J’ose à peine citer encore Savinien Cyrano de Bergerac qui disait : « Je trouve pourtant bien du distinguo entre les femmes et les choux ; car des choux la tête seule est bonne, et des femmes c'est ce qui ne vaut rien. » Il disait aussi : « Vous anéantissez l'âme d'un chou en le faisant mourir ; mais en tuant un homme vous ne faites que changer son domicile »
On voit par-là que faut pas jouer les riches quand on n’a pas le chou.

jeudi 26 janvier 2017

René-la-Science (34)



— Oui, il a un traitement depuis plusieurs années. Et puis, je lui ai donné un somnifère, il a besoin de récupérer, répondit-elle.
— Le somnifère, je comprends. Mais le reste alors ?
— Il a un suivi médical, euh, psy je dirais…
— Bon, bon, j’aurais dû le comprendre plus tôt, cela, je suis un peu naïf sans doute.
— Et moi, tu crois que j’ai compris tout de suite ? Toi, je parie que tu vis sans médicaments.
— Ben oui, pas toi ?
— Non non, moi non plus je ne me médicamente pas.
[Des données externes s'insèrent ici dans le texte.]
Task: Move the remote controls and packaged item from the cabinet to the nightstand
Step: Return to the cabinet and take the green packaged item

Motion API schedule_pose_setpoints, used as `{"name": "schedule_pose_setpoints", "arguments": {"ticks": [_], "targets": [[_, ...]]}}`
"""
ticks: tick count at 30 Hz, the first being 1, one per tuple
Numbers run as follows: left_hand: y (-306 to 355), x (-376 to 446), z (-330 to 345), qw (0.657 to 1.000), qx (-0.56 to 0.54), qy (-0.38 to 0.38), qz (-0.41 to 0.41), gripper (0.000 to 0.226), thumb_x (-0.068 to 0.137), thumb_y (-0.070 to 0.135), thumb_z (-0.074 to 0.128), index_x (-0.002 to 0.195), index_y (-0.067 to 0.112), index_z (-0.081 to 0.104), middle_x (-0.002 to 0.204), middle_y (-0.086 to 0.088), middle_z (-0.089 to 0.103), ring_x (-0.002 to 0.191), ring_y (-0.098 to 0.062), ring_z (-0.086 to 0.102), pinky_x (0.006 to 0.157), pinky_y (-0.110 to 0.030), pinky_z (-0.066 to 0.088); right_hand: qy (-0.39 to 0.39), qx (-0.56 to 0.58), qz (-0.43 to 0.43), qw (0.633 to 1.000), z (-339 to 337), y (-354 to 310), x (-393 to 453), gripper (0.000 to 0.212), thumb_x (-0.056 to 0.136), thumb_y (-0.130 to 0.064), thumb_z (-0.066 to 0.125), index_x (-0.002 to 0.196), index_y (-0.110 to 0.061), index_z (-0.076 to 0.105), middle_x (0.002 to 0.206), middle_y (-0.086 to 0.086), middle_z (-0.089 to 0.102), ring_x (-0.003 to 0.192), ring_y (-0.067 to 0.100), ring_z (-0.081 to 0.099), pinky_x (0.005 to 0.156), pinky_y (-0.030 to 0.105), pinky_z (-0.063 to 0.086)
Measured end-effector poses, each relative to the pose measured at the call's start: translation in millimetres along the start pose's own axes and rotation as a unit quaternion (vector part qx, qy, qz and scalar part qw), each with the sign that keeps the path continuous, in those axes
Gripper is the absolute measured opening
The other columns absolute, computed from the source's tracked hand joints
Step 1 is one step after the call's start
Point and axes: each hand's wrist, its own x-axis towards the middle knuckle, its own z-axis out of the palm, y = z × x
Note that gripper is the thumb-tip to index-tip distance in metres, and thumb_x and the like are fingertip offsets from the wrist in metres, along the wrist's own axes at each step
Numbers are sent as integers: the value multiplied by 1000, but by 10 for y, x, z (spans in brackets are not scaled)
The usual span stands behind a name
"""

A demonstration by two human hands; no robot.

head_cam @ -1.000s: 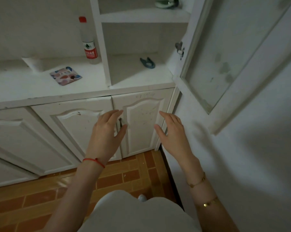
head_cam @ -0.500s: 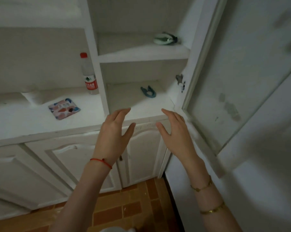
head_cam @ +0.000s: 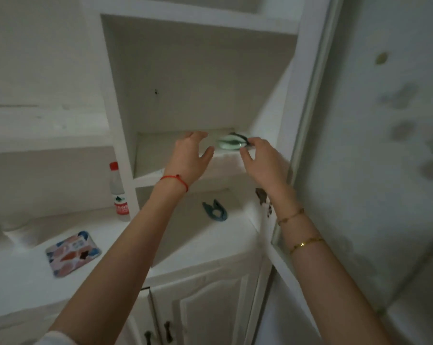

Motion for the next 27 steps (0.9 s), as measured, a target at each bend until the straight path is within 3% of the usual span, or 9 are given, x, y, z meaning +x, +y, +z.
{"name": "schedule_pose_setpoints", "arguments": {"ticks": [2,6,10,15,21,23,27], "targets": [[-70,336,116,1000,-2,-17,-25,44,93,27,58,131,5,56,130,-17,60,117,-32,57,100,-34,43,0,-54,9,998,72,76,216,37,100,-35,43,125,-12,55,123,9,61,108,30,59,81,28,42],[-201,849,383,995,12,-62,-83,48,96,30,54,134,2,51,134,-20,57,126,-34,51,106,-36,40,0,-104,32,994,230,178,564,42,100,-37,40,121,-4,55,116,17,63,103,38,60,89,43,49],[-282,1086,640,988,19,-93,-125,52,97,37,50,136,4,48,136,-20,56,127,-35,51,106,-40,41,-8,-134,72,988,348,233,785,39,102,-35,39,112,0,54,113,22,60,104,38,56,87,41,44],[-354,1187,825,984,33,-117,-134,53,93,45,53,128,4,55,131,-18,59,121,-34,55,101,-38,45,-15,-153,118,981,469,258,929,44,100,-40,43,116,0,55,124,20,48,109,34,54,85,37,44],[-432,1136,853,978,41,-137,-152,60,85,57,56,122,10,60,120,-15,63,117,-34,54,101,-45,45,-15,-175,131,976,571,260,953,45,97,-40,52,120,-1,51,132,20,38,119,34,44,97,37,40],[-443,1115,830,980,21,-121,-155,54,82,55,61,119,15,64,116,-12,65,115,-31,57,100,-42,47,-10,-173,128,977,579,248,933,46,96,-40,53,122,-2,50,133,22,38,119,35,42,98,37,39],[-447,1031,768,987,-16,-91,-135,31,83,29,70,108,10,71,108,-10,70,103,-26,65,93,-27,47,-8,-152,123,981,564,200,868,48,96,-43,51,123,-4,47,131,25,43,122,38,42,97,42,40]]}}
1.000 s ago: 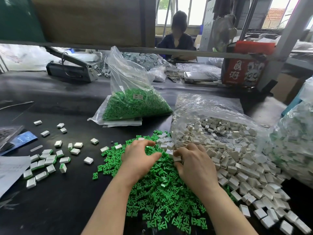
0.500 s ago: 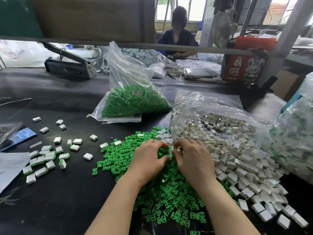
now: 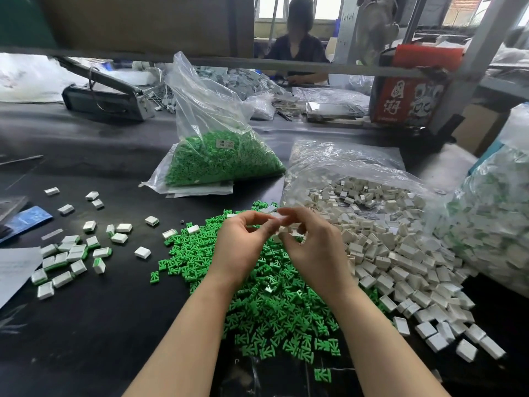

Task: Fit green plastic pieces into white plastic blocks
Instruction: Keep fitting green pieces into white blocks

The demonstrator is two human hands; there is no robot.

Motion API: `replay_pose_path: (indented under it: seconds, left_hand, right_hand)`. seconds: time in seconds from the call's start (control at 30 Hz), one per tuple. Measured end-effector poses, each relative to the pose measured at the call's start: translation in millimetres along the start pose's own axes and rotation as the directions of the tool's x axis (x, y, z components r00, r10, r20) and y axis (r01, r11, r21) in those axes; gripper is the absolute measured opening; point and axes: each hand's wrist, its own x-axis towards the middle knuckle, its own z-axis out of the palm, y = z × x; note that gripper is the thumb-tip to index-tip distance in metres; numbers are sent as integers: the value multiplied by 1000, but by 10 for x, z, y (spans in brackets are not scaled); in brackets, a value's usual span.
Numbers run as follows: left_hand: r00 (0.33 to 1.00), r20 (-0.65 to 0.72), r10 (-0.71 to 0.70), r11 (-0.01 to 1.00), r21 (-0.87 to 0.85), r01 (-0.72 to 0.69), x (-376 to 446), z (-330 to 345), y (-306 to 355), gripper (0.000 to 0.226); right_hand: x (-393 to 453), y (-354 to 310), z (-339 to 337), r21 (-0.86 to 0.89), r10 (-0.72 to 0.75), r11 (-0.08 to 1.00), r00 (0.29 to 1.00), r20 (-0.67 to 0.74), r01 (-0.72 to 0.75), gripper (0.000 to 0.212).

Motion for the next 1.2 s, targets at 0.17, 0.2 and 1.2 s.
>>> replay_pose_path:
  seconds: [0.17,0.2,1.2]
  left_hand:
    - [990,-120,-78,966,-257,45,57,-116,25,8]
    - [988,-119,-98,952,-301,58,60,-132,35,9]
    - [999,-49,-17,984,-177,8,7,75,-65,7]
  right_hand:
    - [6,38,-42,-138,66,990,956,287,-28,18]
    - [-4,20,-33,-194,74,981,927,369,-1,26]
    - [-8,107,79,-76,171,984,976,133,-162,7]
Quand ça ne va pas, un petit joint me remet d’aplomb.
— Tu fumes régulièrement ?
— Oui, pas mal en ce moment, tu comprends peut-être pourquoi… dit-elle en s’approchant et en fixant mon pull de laine.
Elle attrapa une bouloche sur mon pull et me regarda dans les yeux en passant la main sur mon tricot. Je la pris dans mes bras. Je lui caressai le cou avec mes lèvres, puis en passant sur sa bouche, je sentis sortir un bout de langue auquel je répondis. Non continuâmes ainsi, puis je l’entraînai sur le canapé. Nous fîmes l’amour à la rustique : elle les jupes relevées et la culotte baissée sur une jambe, moi le pantalon sur les chevilles.
— C’est un peu cavalier comme manières, mais n’étions-nous pas dans l’urgence ? Dis-je en
m’agenouillant à côté du canapé où elle est encore couchée.
— Ne fais pas de commentaires et prends-moi un essuie dans le placard, là, me dit-elle en riant. Tu vois bien que tu m’en as répandu un peu partout.
Je me relevai, me rajustai tant bien que mal et lui fis passer le torchon demandé. Elle se le passa sur les cuisses et entre les jambes puis se leva. Elle se rajusta rapidement elle aussi et monta à la salle de bains. Je vis une bouteille de vin sur la commode, je la pris ainsi qu’un verre dans l’armoire. Je sortis un tire-bouchon de ma poche et ouvris la bouteille. Et, galamment, je m’assis à table et me servis un verre de picrate. Magali redescendit et, voyant le tableau :
— Eh bien merci, c’est gentil de penser aux autres. Ça m’a donné soif à moi aussi tout cela, me dit-elle en me prenant par les épaules. Tant pis, je vais boire dans ton verre, comme ça je connaîtrai tes pensées…
— Ah surtout pas, tu rougirais, ma chérie, si tu connaissais mes pensées !
— Oh non, je ne pense pas. Mais si j’avais de l’amour comme cela régulièrement, un peu tous les jours, je me sentirais toujours bien. C’est le meilleur des traitements pour une femme, prendre et donner de l’amour. Mais j’entends couiner ton ventre et je ne suis pas sûre que tu entendes bien ce que je te dis avec le ventre vide.
— Ventre affamé n’a certes point d’oreilles, mais bite en chaleur n’a point de ventre, lui répondis-je. Mais je reconnais qu’après votre traitement, docteur, j’ai retrouvé mes oreilles.
— Oh toi, tu as faim, tu racontes des conneries. Allez, sers-moi un verre pendant que je te réchauffe ça. Tiens, tu veux un peu de pâté en attendant ? Moi j’ai mangé.